Gostynin has a long and rich history, which dates back to the early Middle Ages. In the 6th century, a Slavic gord existed north of contemporary town, on a hill located on the left bank of the Skrwa Lewa river, along a merchant trail. In the 12th century, the settlement found itself near the border between the provinces of Mazovia and Kuyavia.

In c. 1240, Gostynin was expanded by Duke Konrad I of Masovia, and in the 1280s, Duke Boleslaw II and Duke Konrad II fought over control of the settlement. As a result, in 1286 it was burned by Konrad II. Quickly rebuilt, in 1300 Gostynin was besieged but not captured by forces of Wenceslaus II of Bohemia. In c. 1326, the gord was besieged by Władysław I the Elbow-high, who wanted to control the area of Płock, which was a Bohemian fief.

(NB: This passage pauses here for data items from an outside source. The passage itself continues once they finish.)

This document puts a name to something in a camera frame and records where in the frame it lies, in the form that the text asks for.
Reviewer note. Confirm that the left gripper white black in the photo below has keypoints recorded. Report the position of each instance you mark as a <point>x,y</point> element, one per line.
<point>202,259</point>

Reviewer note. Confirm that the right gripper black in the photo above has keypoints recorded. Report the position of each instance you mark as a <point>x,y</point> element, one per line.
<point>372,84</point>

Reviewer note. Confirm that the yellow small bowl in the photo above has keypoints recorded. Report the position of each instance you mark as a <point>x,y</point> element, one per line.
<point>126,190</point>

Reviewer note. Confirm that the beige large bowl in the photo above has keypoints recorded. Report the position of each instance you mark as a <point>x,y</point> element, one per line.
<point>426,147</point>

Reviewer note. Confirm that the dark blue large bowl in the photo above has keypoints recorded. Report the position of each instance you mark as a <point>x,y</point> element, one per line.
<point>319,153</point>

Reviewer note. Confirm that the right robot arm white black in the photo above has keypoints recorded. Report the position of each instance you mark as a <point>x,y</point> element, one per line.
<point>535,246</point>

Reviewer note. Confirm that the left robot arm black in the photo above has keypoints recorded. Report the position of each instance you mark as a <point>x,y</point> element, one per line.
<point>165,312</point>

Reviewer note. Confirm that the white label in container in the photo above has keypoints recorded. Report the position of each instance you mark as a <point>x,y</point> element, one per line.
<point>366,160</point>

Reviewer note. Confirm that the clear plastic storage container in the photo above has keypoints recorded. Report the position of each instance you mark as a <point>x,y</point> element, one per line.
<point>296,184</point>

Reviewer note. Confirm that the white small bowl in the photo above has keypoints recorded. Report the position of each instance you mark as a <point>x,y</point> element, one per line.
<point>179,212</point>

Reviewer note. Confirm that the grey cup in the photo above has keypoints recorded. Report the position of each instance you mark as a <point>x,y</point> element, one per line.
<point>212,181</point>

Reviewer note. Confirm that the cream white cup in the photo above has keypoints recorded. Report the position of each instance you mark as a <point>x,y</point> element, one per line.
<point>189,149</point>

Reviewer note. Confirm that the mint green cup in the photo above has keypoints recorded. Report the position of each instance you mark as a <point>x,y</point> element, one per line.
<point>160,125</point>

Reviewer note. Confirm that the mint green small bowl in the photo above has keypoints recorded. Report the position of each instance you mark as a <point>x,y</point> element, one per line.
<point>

By the early 14th century, Gostynin emerged as an important administrative center of Mazovia. In 1329, it became the seat of a castellan; first known castellan was a man named Pawel, mentioned in a 1345 document. In 1352, Siemowit III for the first time used the title “Duke of Gostynin”. It was probably during his reign that a defensive castle with a tower was built. At that time, a new settlement was established on the right bank of the Skrwa Lewa river, with a market square and a new parish church of St. Martin. In 1382, Duke Siemowit IV granted town charter to Gostynin, and as a result, ancient gord, located on the left bank of the river declined. Siemowit IV expanded the castle, making it his favorite residence. Władysław II Jagiełło visited Gostynin twice (1414, 1419). Siemowit IV died here in 1426, and after his death, the complex was rebuilt, with a wooden chapel added to it in 1439.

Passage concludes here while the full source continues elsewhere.